### [Prompt]
Copy out each line of the listing below in which the string "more" occurs.

### [Dataset]
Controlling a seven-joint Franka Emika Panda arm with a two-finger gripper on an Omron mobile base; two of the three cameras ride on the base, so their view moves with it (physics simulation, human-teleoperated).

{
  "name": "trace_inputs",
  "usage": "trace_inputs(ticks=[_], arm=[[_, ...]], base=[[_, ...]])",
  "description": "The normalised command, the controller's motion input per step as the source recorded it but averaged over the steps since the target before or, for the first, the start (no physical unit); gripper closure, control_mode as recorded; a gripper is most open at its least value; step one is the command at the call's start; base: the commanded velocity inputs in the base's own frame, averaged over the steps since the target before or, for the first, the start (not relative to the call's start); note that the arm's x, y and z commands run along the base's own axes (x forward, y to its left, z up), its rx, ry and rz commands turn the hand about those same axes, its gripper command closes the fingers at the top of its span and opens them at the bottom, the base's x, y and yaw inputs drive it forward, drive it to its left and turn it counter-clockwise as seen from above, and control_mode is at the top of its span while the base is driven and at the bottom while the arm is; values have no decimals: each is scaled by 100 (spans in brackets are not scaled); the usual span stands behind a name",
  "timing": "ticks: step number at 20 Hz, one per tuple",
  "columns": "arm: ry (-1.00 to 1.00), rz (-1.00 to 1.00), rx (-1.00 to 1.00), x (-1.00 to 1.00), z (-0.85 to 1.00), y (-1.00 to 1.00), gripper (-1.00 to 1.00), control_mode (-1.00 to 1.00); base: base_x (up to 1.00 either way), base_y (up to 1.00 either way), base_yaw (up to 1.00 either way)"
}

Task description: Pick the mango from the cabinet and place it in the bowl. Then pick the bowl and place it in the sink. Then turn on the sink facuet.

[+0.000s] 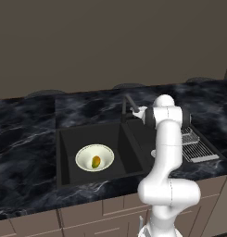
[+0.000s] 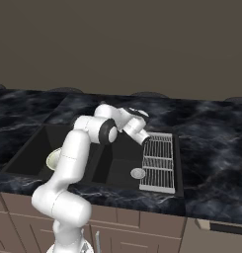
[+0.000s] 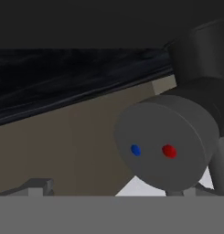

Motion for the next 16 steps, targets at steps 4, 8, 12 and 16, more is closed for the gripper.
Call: trace_inputs(ticks=[4, 8, 12, 16], arm=[[2, 0, 0, 3, -8, -6, 100, -100], [11, -2, 3, 0, 0, -30, 100, -100], [13, -7, 5, 4, -3, -46, 100, -100], [18, -14, 11, 10, -2, -84, 100, -100]], base=[[0, 0, 0], [0, 0, 0], [0, 0, 0], [0, 0, 0]])
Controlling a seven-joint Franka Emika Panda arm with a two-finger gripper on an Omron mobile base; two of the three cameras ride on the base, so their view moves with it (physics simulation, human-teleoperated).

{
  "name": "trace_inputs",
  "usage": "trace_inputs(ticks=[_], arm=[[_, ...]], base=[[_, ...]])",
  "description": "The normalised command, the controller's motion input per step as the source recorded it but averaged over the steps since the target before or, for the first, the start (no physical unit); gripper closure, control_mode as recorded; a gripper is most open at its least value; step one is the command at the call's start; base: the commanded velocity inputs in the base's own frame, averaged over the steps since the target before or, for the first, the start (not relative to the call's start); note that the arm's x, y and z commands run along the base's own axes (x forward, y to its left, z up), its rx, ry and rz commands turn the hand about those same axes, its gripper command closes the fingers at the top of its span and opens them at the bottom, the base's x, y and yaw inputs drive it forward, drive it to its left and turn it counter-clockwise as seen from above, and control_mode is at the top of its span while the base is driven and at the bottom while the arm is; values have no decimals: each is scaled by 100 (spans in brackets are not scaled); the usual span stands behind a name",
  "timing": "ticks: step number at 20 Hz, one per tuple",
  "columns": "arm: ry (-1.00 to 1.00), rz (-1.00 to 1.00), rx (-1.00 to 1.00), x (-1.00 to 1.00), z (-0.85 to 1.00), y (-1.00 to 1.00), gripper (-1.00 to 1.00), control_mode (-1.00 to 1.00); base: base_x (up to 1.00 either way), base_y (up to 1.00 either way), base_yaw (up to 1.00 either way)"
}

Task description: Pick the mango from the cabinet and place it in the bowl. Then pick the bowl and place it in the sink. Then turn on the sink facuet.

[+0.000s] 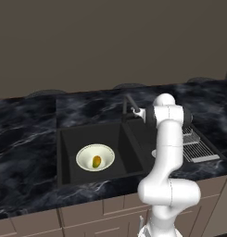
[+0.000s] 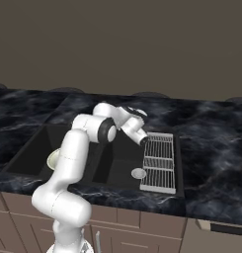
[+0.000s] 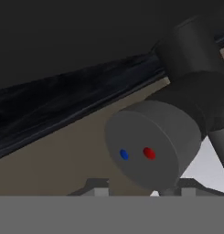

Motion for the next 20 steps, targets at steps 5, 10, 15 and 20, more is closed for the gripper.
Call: trace_inputs(ticks=[5, 10, 15, 20], arm=[[20, -14, 14, 7, -2, -96, 100, -100], [20, -12, 13, 2, -11, -96, 100, -100], [23, -10, 11, 0, -29, -96, 100, -100], [22, -8, 9, 0, -46, -99, 100, -100]], base=[[0, 0, 0], [0, 0, 0], [0, 0, 0], [0, 0, 0]])
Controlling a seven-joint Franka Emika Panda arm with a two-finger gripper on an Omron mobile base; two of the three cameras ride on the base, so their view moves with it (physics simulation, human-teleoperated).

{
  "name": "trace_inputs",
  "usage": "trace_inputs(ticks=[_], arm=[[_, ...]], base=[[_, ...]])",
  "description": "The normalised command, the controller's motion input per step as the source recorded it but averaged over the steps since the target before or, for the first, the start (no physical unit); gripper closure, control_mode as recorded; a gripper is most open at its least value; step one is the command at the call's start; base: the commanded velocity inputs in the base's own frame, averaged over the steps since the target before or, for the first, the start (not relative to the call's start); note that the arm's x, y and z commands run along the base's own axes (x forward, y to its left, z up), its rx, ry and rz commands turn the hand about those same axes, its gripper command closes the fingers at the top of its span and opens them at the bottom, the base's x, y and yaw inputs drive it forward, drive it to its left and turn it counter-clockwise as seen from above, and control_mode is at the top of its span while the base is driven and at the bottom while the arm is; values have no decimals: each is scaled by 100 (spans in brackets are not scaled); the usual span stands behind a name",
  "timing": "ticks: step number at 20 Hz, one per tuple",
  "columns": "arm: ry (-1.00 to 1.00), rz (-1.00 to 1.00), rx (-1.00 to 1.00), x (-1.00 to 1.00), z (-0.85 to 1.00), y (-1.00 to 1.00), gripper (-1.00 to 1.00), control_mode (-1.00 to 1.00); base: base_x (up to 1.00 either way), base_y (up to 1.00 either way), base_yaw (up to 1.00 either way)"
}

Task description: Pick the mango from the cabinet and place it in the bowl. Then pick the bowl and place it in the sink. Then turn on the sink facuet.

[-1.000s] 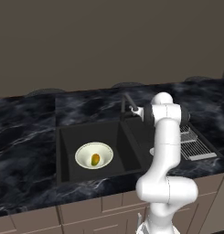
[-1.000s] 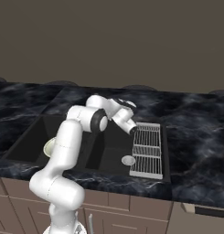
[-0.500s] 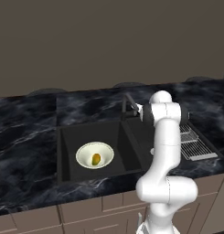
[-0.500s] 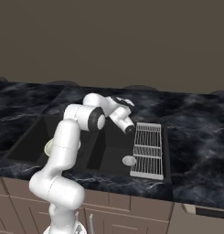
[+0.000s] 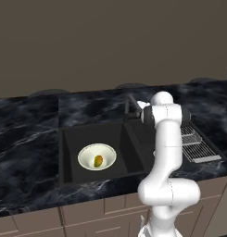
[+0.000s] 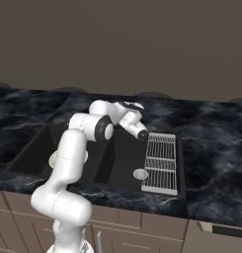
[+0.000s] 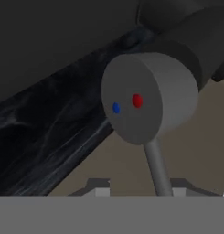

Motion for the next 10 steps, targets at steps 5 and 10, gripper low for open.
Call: trace_inputs(ticks=[5, 10], arm=[[24, -7, 5, 0, -71, -98, 100, -100], [25, -7, 3, 0, -84, -100, 100, -100]], base=[[0, 0, 0], [0, 0, 0]])
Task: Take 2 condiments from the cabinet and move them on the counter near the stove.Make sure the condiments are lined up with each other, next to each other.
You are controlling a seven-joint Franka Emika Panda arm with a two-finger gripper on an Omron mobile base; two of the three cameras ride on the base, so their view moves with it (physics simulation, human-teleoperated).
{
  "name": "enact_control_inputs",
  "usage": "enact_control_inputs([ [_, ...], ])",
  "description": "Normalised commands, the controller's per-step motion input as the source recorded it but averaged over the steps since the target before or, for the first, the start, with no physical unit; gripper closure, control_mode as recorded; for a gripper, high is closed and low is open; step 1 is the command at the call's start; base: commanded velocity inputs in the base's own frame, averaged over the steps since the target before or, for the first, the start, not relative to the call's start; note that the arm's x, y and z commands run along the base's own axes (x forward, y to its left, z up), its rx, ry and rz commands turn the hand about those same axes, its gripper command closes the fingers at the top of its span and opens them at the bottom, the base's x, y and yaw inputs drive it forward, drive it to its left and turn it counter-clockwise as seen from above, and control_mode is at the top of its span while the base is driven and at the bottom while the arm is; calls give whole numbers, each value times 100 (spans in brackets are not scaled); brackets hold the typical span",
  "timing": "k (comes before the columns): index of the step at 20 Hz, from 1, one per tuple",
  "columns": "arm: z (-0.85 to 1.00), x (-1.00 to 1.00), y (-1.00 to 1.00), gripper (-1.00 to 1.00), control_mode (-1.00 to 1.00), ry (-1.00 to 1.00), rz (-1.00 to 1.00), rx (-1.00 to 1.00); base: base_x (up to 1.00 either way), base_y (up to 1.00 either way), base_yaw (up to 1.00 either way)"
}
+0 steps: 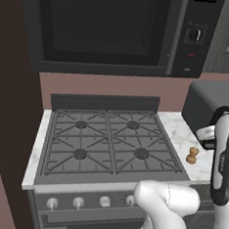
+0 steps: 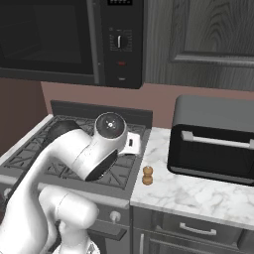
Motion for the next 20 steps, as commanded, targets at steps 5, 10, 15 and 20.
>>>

### [Finished task]
Motion for the next 16 steps, targets at steps 4, 8, 12 and 16, more is closed for the gripper.
Motion for the next 20 steps, targets at steps 5, 10, 15 and 20, more is closed for the gripper.

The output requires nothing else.